The French beauty company acquired the stake for an undisclosed sum from a consortium led by Swedish private equity group EQT. The consortium, which has owned Galderma for five years, recently took the company public and remains a shareholder.
Nicolas Hieronimus, chief executive of L’Oréal, said the deal “allows us to explore partnering in the fast-growing aesthetics market, a key adjacency to our own pure beauty play”.
Galderma, which sells everything from acne treatments to aesthetic injectables and fillers designed to eliminate wrinkles and alter facial features, said it had formed a scientific partnership with L’Oréal to develop anti-skin ageing technologies.
Analysts estimate the stake to be worth €1.7bn.
Based in Zug, Switzerland, Galderma was established in 1981 as a joint venture between Nestlé and L’Oréal. In 2014, Nestlé bought out L’Oréal’s 50 per cent stake, and the company was acquired by the consortium led by EQT for $10bn in 2019.
“L’Oréal is moving left-field [with] beauty tech/devices and now injectables, in a notable shift away from traditional cosmetics, perhaps a sign of a view on the future of the beauty wallet,” wrote Molly Wylenzek, analyst at Jefferies, adding that L’Oréal probably took the stake with a view to “higher ownership and control over time”.
L’Oréal shares were down 1 per cent in early trading on Monday, amid broader turbulence in global stock markets. The deal comes after Galderma’s investors, which also include the Abu Dhabi Investment Authority and Singapore’s GIC, took the company public in Switzerland in March.
The initial public offering for Galderma raised about SFr2.3bn ($2.7bn) at a price of SFr53 a share. Most of the proceeds from the IPO were intended to repay and refinance Galderma’s debts.
Shares in the company have since risen to about SFr67. Galderma’s market capitalisation is roughly SFr16bn.
About half of Galderma’s annual sales are in its injectable aesthetics products, according to Bernstein, with the rest derived from skincare brands such as Cetaphil and prescription drugs for skin conditions. Galderma generated more than $4bn in net sales in 2023.
Since becoming chief executive in 2021, Hieronimus has carried on the group’s appetite for acquisitions with bigger coups such as a $2.5bn deal for luxury skincare brand Aesop last year, and has said the group could do more.

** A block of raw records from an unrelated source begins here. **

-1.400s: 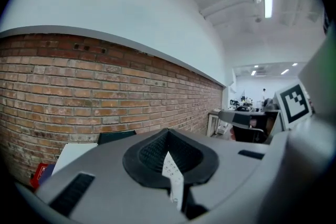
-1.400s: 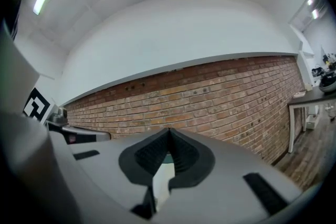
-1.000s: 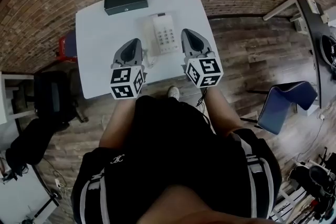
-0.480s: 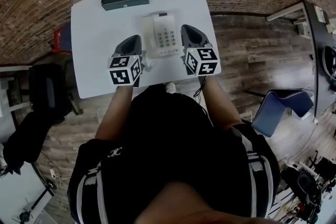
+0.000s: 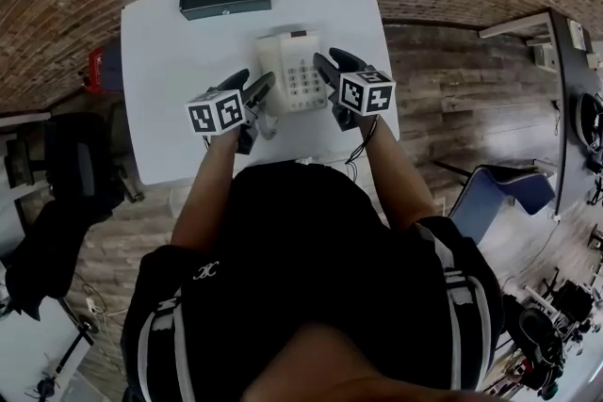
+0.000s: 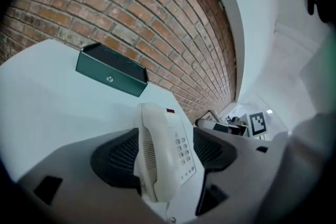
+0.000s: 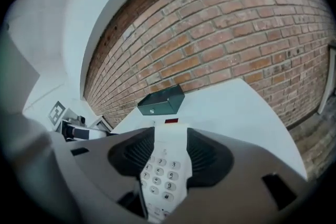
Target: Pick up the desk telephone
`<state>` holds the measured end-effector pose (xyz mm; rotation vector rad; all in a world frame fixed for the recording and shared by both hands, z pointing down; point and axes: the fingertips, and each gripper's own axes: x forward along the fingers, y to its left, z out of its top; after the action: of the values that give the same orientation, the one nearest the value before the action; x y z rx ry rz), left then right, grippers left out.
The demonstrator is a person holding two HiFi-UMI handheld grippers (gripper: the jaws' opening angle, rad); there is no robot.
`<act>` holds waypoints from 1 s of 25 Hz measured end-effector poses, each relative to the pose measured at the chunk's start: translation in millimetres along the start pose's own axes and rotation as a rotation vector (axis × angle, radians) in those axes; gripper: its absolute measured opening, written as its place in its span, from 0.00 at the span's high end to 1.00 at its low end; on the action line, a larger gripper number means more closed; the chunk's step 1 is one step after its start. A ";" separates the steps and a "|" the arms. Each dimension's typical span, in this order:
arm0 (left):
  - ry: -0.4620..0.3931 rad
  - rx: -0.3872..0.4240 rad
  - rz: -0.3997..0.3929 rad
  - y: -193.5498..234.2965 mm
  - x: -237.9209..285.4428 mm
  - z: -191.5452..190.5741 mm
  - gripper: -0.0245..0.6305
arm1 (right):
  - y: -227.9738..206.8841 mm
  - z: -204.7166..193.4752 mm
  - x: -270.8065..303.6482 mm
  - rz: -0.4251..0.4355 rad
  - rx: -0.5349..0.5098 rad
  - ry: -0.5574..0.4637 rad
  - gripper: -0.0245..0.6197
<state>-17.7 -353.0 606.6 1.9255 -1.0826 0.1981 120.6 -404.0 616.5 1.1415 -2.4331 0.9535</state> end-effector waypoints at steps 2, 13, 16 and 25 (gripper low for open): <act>0.032 -0.037 -0.017 10.2 8.1 -6.0 0.48 | -7.5 -8.5 10.1 0.017 0.054 0.049 0.66; 0.089 -0.325 -0.181 32.1 40.6 -23.1 0.46 | -21.5 -35.6 38.8 0.075 0.143 0.204 0.62; 0.102 -0.342 -0.193 35.1 44.0 -26.9 0.46 | -22.3 -44.0 42.6 0.092 0.188 0.233 0.62; 0.175 -0.313 -0.233 31.0 50.7 -33.8 0.46 | -20.8 -53.8 48.6 0.144 0.328 0.254 0.62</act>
<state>-1.3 -364.9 672.0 1.6992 -0.7200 0.0612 104.2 -405.4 690.1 0.8804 -2.2308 1.4873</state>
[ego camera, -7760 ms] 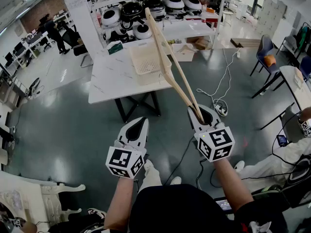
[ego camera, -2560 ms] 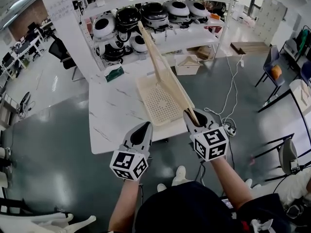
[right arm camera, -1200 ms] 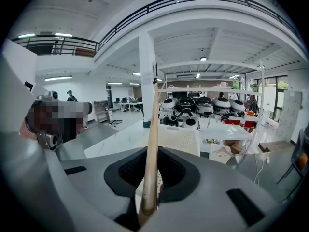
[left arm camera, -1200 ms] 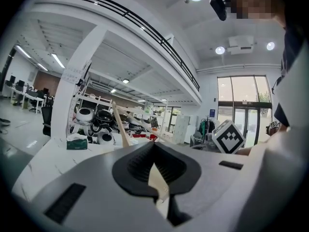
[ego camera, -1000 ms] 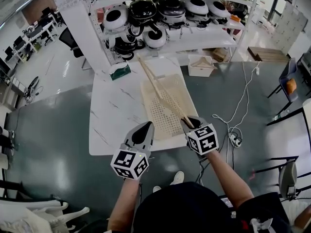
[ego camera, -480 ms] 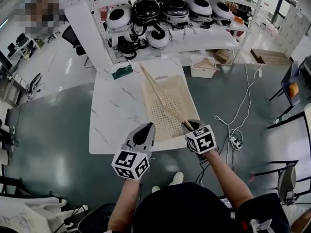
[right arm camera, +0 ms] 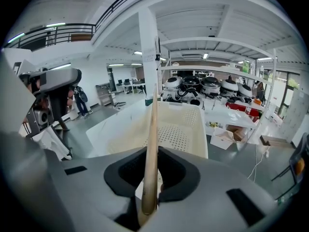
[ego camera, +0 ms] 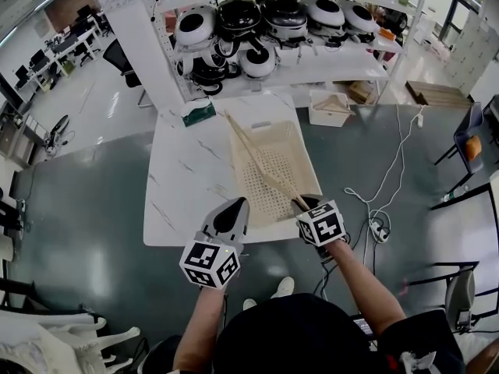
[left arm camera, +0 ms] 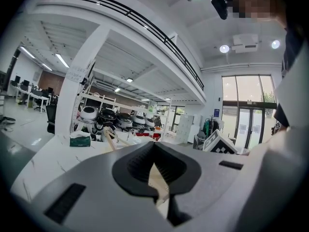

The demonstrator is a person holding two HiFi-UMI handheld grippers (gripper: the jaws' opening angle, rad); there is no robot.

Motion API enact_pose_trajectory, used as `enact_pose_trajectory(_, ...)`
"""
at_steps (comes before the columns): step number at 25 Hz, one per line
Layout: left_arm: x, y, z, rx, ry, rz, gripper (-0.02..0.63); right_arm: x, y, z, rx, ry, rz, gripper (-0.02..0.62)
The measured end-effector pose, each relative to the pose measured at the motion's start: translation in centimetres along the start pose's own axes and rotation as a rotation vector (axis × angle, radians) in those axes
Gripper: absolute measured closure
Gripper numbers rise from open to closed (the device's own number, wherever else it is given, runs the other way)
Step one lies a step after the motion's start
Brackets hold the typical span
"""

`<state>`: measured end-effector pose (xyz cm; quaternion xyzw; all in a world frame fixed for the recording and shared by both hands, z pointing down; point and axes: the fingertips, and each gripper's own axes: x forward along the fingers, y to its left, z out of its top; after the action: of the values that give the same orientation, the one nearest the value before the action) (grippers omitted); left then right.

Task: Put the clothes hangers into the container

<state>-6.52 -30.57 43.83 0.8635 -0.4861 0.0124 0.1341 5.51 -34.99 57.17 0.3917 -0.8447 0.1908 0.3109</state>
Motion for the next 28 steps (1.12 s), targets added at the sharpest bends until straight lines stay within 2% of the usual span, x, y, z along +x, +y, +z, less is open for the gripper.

Buying into the fast-growing injectables market positions L’Oréal well to benefit from the two big trends in beauty markets, medicalisation and premiumisation, said Bruno Monteyne, analyst at Bernstein. “Most of L’Oréal’s market outperformance comes from the mix being in the right place at the right time. Injectable aesthetics are the fastest growing area of beauty, hence the logic,” he said.
L’Oréal has begun to feel the pressure from slowing demand in its key Chinese market, with sales of cosmetics and skincare products there falling in the second quarter.
In the period, its dermatological unit, home to brands often found in pharmacies such as CeraVe, la Roche-Posay and SkinCeuticals, also underperformed analysts’ expectations with slowing sales growth, after several years in which it drove earnings at the company.